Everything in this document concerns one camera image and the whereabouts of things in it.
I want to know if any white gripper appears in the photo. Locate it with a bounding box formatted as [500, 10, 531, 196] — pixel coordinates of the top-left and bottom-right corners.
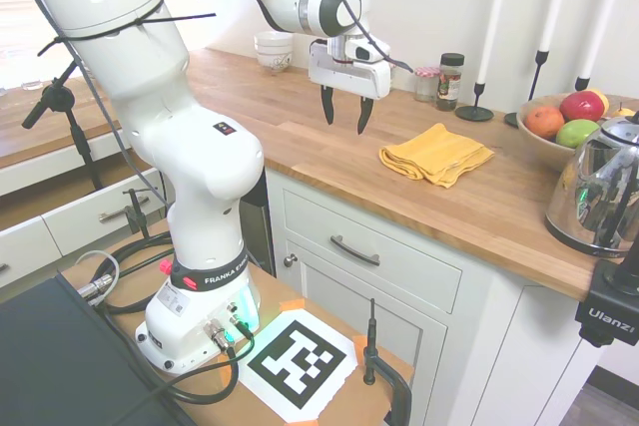
[308, 39, 392, 137]

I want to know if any yellow cloth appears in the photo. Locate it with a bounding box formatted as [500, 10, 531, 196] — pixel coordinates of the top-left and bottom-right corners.
[377, 122, 496, 190]

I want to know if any glass jar red checked lid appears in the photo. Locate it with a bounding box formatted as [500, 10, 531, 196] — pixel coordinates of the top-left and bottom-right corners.
[413, 66, 439, 104]

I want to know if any white bowl floral print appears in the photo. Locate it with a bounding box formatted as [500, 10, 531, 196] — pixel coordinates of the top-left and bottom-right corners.
[255, 49, 294, 75]

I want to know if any plain white bowl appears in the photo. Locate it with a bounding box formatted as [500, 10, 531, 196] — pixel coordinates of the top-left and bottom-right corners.
[253, 30, 295, 55]

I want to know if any spice jar black lid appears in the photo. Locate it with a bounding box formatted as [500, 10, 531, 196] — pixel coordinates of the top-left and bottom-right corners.
[435, 52, 466, 113]

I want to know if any short black candle holder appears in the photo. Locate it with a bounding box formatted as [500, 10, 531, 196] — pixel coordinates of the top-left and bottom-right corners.
[454, 81, 495, 123]

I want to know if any white drawer front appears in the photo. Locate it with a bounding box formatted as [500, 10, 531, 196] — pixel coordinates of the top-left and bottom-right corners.
[281, 185, 464, 316]

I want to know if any tall white taper candle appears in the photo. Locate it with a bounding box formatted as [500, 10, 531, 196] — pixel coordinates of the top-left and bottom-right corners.
[475, 0, 513, 86]
[540, 0, 576, 54]
[580, 0, 619, 81]

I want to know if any tall black candle holder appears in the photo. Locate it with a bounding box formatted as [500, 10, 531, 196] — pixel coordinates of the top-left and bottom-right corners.
[503, 49, 551, 129]

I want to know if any beige fruit bowl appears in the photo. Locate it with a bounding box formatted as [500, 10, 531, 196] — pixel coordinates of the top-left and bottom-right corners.
[515, 93, 639, 165]

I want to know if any black bar clamp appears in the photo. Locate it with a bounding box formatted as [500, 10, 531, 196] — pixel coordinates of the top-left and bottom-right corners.
[361, 297, 413, 426]

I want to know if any green apple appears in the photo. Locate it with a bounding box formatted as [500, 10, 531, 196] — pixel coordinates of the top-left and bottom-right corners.
[555, 119, 601, 150]

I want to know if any small black clamp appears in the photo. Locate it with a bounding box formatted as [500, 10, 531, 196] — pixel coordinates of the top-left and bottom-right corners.
[123, 188, 153, 240]

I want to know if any red apple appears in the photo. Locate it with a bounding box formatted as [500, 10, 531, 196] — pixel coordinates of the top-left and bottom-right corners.
[558, 90, 607, 123]

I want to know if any yellow lemon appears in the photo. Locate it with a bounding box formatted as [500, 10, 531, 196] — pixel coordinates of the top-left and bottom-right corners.
[588, 88, 612, 116]

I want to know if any black white marker sheet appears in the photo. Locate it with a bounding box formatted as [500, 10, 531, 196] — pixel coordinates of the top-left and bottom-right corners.
[238, 309, 358, 425]

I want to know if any shiny steel kettle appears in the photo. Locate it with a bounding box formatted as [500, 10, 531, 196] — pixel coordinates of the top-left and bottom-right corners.
[543, 109, 639, 254]

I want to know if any white kitchen cabinet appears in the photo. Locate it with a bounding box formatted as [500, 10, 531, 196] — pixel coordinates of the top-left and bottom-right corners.
[263, 166, 603, 426]

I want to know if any white drawer cabinet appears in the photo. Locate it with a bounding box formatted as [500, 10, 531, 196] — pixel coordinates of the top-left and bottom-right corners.
[0, 136, 177, 293]

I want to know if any black controller box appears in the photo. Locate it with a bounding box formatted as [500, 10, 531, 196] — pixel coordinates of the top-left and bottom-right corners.
[0, 273, 187, 426]

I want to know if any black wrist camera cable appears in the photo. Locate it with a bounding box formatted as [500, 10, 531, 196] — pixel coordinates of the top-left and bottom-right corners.
[312, 0, 415, 73]

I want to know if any silver drawer handle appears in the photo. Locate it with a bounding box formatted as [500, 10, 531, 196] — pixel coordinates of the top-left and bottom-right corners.
[97, 194, 152, 224]
[328, 234, 382, 268]

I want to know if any thick black cable loop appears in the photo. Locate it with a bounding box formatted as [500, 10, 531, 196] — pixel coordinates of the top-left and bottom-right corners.
[97, 235, 177, 317]

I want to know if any thin black base cable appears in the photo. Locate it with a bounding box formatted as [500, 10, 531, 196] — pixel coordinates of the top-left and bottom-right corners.
[99, 330, 259, 426]

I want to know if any silver cable connector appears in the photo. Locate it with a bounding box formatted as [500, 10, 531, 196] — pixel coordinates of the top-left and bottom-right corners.
[76, 277, 116, 304]

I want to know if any black Ulanzi camera clamp stand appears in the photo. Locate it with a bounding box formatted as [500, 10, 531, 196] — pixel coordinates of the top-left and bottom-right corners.
[573, 233, 639, 349]

THE TASK:
Pictures aside, repeat every entry exactly as written.

ANSWER TO THE PROBLEM:
Everything in this document concerns one camera image and the whereabouts of things in it.
I want to know if any white gripper appears in the photo. Locate it with a bounding box formatted as [500, 10, 531, 196] — pixel coordinates of the top-left and bottom-right corners.
[308, 39, 392, 137]

I want to know if any yellow cloth appears in the photo. Locate it with a bounding box formatted as [500, 10, 531, 196] — pixel coordinates of the top-left and bottom-right corners.
[377, 122, 496, 190]

I want to know if any glass jar red checked lid appears in the photo. Locate it with a bounding box formatted as [500, 10, 531, 196] — pixel coordinates of the top-left and bottom-right corners.
[413, 66, 439, 104]

I want to know if any white bowl floral print appears in the photo. Locate it with a bounding box formatted as [500, 10, 531, 196] — pixel coordinates of the top-left and bottom-right corners.
[255, 49, 294, 75]

I want to know if any plain white bowl appears in the photo. Locate it with a bounding box formatted as [500, 10, 531, 196] — pixel coordinates of the top-left and bottom-right corners.
[253, 30, 295, 55]

I want to know if any spice jar black lid appears in the photo. Locate it with a bounding box formatted as [500, 10, 531, 196] — pixel coordinates of the top-left and bottom-right corners.
[435, 52, 466, 113]

I want to know if any short black candle holder appears in the photo. Locate it with a bounding box formatted as [500, 10, 531, 196] — pixel coordinates of the top-left and bottom-right corners.
[454, 81, 495, 123]

I want to know if any white drawer front appears in the photo. Locate it with a bounding box formatted as [500, 10, 531, 196] — pixel coordinates of the top-left and bottom-right corners.
[281, 185, 464, 316]

I want to know if any tall white taper candle appears in the photo. Locate it with a bounding box formatted as [500, 10, 531, 196] — pixel coordinates of the top-left and bottom-right corners.
[475, 0, 513, 86]
[540, 0, 576, 54]
[580, 0, 619, 81]

I want to know if any tall black candle holder appears in the photo. Locate it with a bounding box formatted as [500, 10, 531, 196] — pixel coordinates of the top-left and bottom-right corners.
[503, 49, 551, 129]

I want to know if any beige fruit bowl appears in the photo. Locate it with a bounding box formatted as [500, 10, 531, 196] — pixel coordinates of the top-left and bottom-right corners.
[515, 93, 639, 165]

I want to know if any black bar clamp appears in the photo. Locate it with a bounding box formatted as [500, 10, 531, 196] — pixel coordinates of the top-left and bottom-right corners.
[361, 297, 413, 426]

I want to know if any green apple appears in the photo. Locate it with a bounding box formatted as [500, 10, 531, 196] — pixel coordinates of the top-left and bottom-right corners.
[555, 119, 601, 150]

I want to know if any small black clamp appears in the photo. Locate it with a bounding box formatted as [500, 10, 531, 196] — pixel coordinates of the top-left and bottom-right corners.
[123, 188, 153, 240]

I want to know if any red apple appears in the photo. Locate it with a bounding box formatted as [500, 10, 531, 196] — pixel coordinates of the top-left and bottom-right corners.
[558, 90, 607, 123]

I want to know if any yellow lemon appears in the photo. Locate it with a bounding box formatted as [500, 10, 531, 196] — pixel coordinates of the top-left and bottom-right corners.
[588, 88, 612, 116]

I want to know if any black white marker sheet appears in the photo. Locate it with a bounding box formatted as [500, 10, 531, 196] — pixel coordinates of the top-left and bottom-right corners.
[238, 309, 358, 425]

I want to know if any shiny steel kettle appears in the photo. Locate it with a bounding box formatted as [500, 10, 531, 196] — pixel coordinates of the top-left and bottom-right corners.
[543, 109, 639, 254]

I want to know if any white kitchen cabinet appears in the photo. Locate it with a bounding box formatted as [500, 10, 531, 196] — pixel coordinates of the top-left and bottom-right corners.
[263, 166, 603, 426]

I want to know if any white drawer cabinet appears in the photo. Locate it with a bounding box formatted as [500, 10, 531, 196] — pixel coordinates of the top-left and bottom-right corners.
[0, 136, 177, 293]

I want to know if any black controller box appears in the photo. Locate it with a bounding box formatted as [500, 10, 531, 196] — pixel coordinates of the top-left and bottom-right corners.
[0, 273, 187, 426]

I want to know if any black wrist camera cable appears in the photo. Locate it with a bounding box formatted as [500, 10, 531, 196] — pixel coordinates of the top-left and bottom-right corners.
[312, 0, 415, 73]

I want to know if any silver drawer handle appears in the photo. Locate it with a bounding box formatted as [500, 10, 531, 196] — pixel coordinates of the top-left and bottom-right corners.
[97, 194, 152, 224]
[328, 234, 382, 268]

I want to know if any thick black cable loop appears in the photo. Locate it with a bounding box formatted as [500, 10, 531, 196] — pixel coordinates of the top-left and bottom-right corners.
[97, 235, 177, 317]

I want to know if any thin black base cable appears in the photo. Locate it with a bounding box formatted as [500, 10, 531, 196] — pixel coordinates of the top-left and bottom-right corners.
[99, 330, 259, 426]

I want to know if any silver cable connector appears in the photo. Locate it with a bounding box formatted as [500, 10, 531, 196] — pixel coordinates of the top-left and bottom-right corners.
[76, 277, 116, 304]

I want to know if any black Ulanzi camera clamp stand appears in the photo. Locate it with a bounding box formatted as [500, 10, 531, 196] — pixel coordinates of the top-left and bottom-right corners.
[573, 233, 639, 349]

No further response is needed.